CA configuration required in the namespace.toml configuration file, the specific parameters are as follows:

[encryption]
[encryption.ecert]
 eca    = "config/certs/eca.cert"
 ecert  = "config/certs/ecert.cert"
 priv   = "config/certs/ecert.priv"

[encryption.rcert]
 #if you do not have rcert, leave this item blank
 rca    = "config/certs/rca.cert"
 rcert  = "config/certs/rcert.cert"
 priv   = "config/certs/rcert.priv"

[encryption.tcert]
 #Tcert whitelist configuration.
 whiteList = false
 listDir  = "config/certs/tcerts"

[encryption.check]
 enable     = true  #enable ERCert
 enableT    = false  #enable TCert

First of all, the first six parameters are related to the configuration change Namespace certificate path, namely eca, ecert and ecert corresponding private key, rcar, rcert and rcert corresponding private key.

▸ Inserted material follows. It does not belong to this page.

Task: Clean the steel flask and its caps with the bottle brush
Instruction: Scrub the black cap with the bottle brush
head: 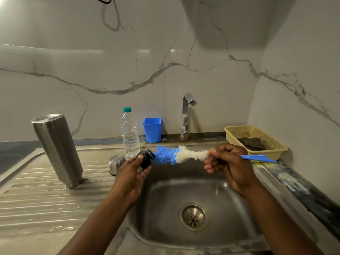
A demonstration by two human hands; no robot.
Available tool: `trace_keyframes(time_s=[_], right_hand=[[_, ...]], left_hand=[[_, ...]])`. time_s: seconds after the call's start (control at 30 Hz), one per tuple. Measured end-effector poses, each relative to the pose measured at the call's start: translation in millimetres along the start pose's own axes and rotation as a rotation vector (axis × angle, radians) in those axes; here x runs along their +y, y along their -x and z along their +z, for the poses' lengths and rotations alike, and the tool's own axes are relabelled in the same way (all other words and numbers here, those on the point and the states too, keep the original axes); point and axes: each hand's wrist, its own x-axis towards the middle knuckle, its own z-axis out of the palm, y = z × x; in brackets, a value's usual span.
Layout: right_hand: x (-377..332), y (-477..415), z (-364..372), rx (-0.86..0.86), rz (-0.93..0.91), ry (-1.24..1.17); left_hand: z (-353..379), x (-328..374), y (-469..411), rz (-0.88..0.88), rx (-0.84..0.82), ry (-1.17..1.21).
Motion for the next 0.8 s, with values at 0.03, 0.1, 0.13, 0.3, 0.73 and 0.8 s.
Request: trace_keyframes(time_s=[0.03, 0.1, 0.13, 0.3, 0.73, 0.8], right_hand=[[0.7, 0.7, 1.4, -0.007, 0.001, 0.007], [5.4, 2.9, 6.9, -0.030, 0.002, 0.038], [7.5, 3.6, 8.6, -0.038, 0.002, 0.052], [-1.8, 0.5, 0.3, 0.016, -0.017, 0.007], [-1.7, 3.8, 3.3, -0.021, -0.037, 0.021], [3.6, 4.0, 7.1, -0.021, -0.033, 0.062]], left_hand=[[-0.3, -0.8, 0.8, -0.013, -0.009, -0.006], [-1.1, -6.2, 4.5, -0.066, -0.038, -0.047], [-0.6, -8.6, 5.7, -0.083, -0.044, -0.064], [0.1, 1.3, 1.2, -0.008, -0.007, -0.015], [0.0, -7.2, 3.8, -0.051, -0.058, -0.115], [4.3, -8.8, 8.3, -0.063, -0.092, -0.122]])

And the TCert configuration, the platform supports the TCert whitelist policy, that is, when the whiteList = true, the TCert whitelist policy is enabled, and the TCert certificate under the listDir parameter configuration is an immediately available transaction certificate. On the other hand, when the whiteList is false, the whitelist policy is not enabled. Only when the validity of the transaction certificate is verified and the transaction certificate is determined to be the node and the transaction certificate promulgated under the Namespace can the verification be fully verified.

The last two parameters are configured switch parameters, enable is used to open the enrollment certificate and the role of the certificate check switch. EnableT is uesd to open the transaction certificate verification switch configuration, only when the parameter is set to true Before the transaction certificate verification. The dynamic switch configuration also makes the block chain more flexible.

4.Certificate acquisition and verification process

4.1 ECert and RCert

4.1.1 Acquisition

Enrollment certificates and role certificates are mainly issued under the control of the line, a Certgen certificate issuance tool for certificate generation.

4.1.2 Verification

If the ECert and RCert check switches are turned on, the specific verification flow is as follows:

image1

ECert and RCert exchanged certificates and authenticated the certificate when the node handshake the connection for the first time to determine whether the node is allowed to enter the chain and the role information of the connected node.

4.2 TCert

TCert acquisition and verification of the flow chart as shown below:

image2

4.2.1 Acquisition

First, the SDK or the external application needs to send a GetTcert message to the connected node. The message needs to carry the SDKCert to authenticate the SDK or the external application. After the authentication is passed, the TCert certificate is generated and promulgated.

4.2.2 Verification

If the SDK or the external application acquires the TCert successfully, the following transaction needs to carry the relevant transaction certificate to the relevant node for verification. Only after the transaction certificate is verified, the next transaction execution will be performed.